Su padre fue el primero en verla.

—¡Odile! ¡Lárgate de aquí!

Ella se quedó quieta, mirando.

Bonnet se acercó corriendo, la levantó con sus brazos anchos y sus manos callosas y la llevó arriba. Recordaba el olor de su pelo negro y engominado y la curva de sus largas patillas. La arrojó a la cama, le propinó un cachete en el trasero lo bastante fuerte como para que le doliera, y llamó a su mujer para que se hiciese cargo de ella.

Era 1899. Tenía cuatro años.

Recordaba que la llevaron a visitar la cueva poco después de que dispararan a los extraños. Su padre y algunos de los otros ya habían estado allí, y mientras los guardias se apostaban en los acantilados por si aparecía alguien, los habitantes del pueblo tuvieron la oportunidad de verla una vez.

Su padre cargó con ella en las partes más empinadas del ascenso, pero la sostenía con mayor ternura que antes y durante el camino le hablaba, le explicaba que iba a ver bonitas pinturas en la oscuridad.

Se acordaba del siseo de la lámpara de keroseno y de los animales coloridos que brincaban en las sombras y del gigantesco hombre pájaro que los adultos habían dicho que la asustaría, aunque no fue así.

Y recordaba a su madre tirándole del vestido para impedir que se acercara al borde mientras los hombres construían un muro seco de piedras planas para esconder la boca de la cueva y cerrarla para siempre.

Era una niña rebelde.
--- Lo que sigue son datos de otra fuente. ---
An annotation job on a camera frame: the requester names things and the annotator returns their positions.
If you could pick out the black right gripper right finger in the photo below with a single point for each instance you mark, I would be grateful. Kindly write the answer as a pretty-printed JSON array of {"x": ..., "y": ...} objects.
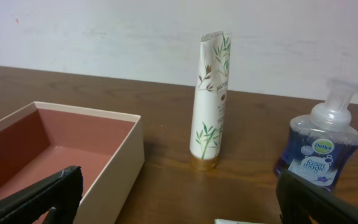
[{"x": 301, "y": 201}]

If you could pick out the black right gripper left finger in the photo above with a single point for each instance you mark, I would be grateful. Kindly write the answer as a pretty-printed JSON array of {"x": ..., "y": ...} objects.
[{"x": 58, "y": 196}]

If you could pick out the blue Dettol foam pump bottle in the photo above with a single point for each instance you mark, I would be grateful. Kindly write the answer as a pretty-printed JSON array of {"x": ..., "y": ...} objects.
[{"x": 320, "y": 143}]

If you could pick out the green Dettol soap bar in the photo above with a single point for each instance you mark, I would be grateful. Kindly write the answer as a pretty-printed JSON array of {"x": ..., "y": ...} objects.
[{"x": 223, "y": 221}]

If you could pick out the white Pantene tube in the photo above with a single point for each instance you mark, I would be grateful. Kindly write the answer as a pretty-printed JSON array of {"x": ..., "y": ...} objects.
[{"x": 210, "y": 100}]

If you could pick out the cream box with pink interior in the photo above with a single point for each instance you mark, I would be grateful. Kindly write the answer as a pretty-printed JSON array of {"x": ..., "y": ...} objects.
[{"x": 42, "y": 139}]

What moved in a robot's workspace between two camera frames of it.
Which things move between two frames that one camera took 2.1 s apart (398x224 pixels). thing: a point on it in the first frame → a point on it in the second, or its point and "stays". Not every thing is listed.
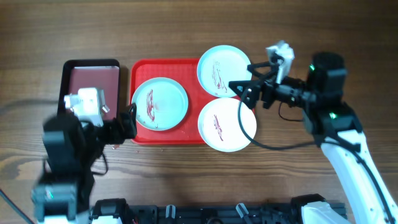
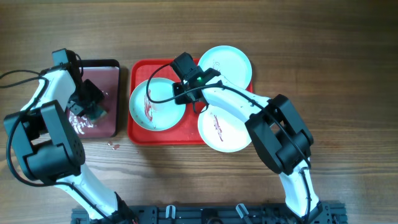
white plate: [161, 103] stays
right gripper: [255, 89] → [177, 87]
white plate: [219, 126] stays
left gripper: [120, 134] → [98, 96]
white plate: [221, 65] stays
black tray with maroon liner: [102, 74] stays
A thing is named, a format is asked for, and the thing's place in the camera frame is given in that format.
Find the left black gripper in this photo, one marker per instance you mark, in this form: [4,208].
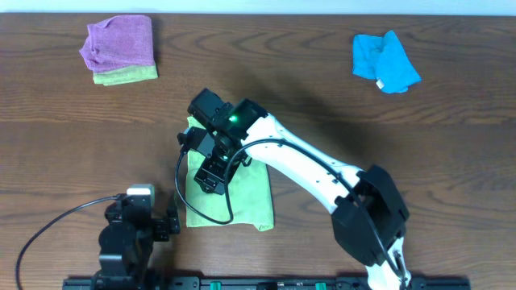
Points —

Algunas chicas encajaban fácilmente en el ritmo de la vida del pueblo y se dejaban llevar sin hacer preguntas. Odile no. Descubrió pronto los libros y las revistas, era de los pocos niños a los que les gustaba leer. La gente bromeaba acerca del canadiense de cabello negro que había vagado por Ruac nueve meses antes de que Odile naciera. ¿No se trataba de un profesor o algo por el estilo? ¿Qué le ocurrió? Cuando salía a relucir el tema, los hombres emitían gruñidos y desviaban la conversación hacia los cerdos gordos de Duval y el beicon al estilo canadiense.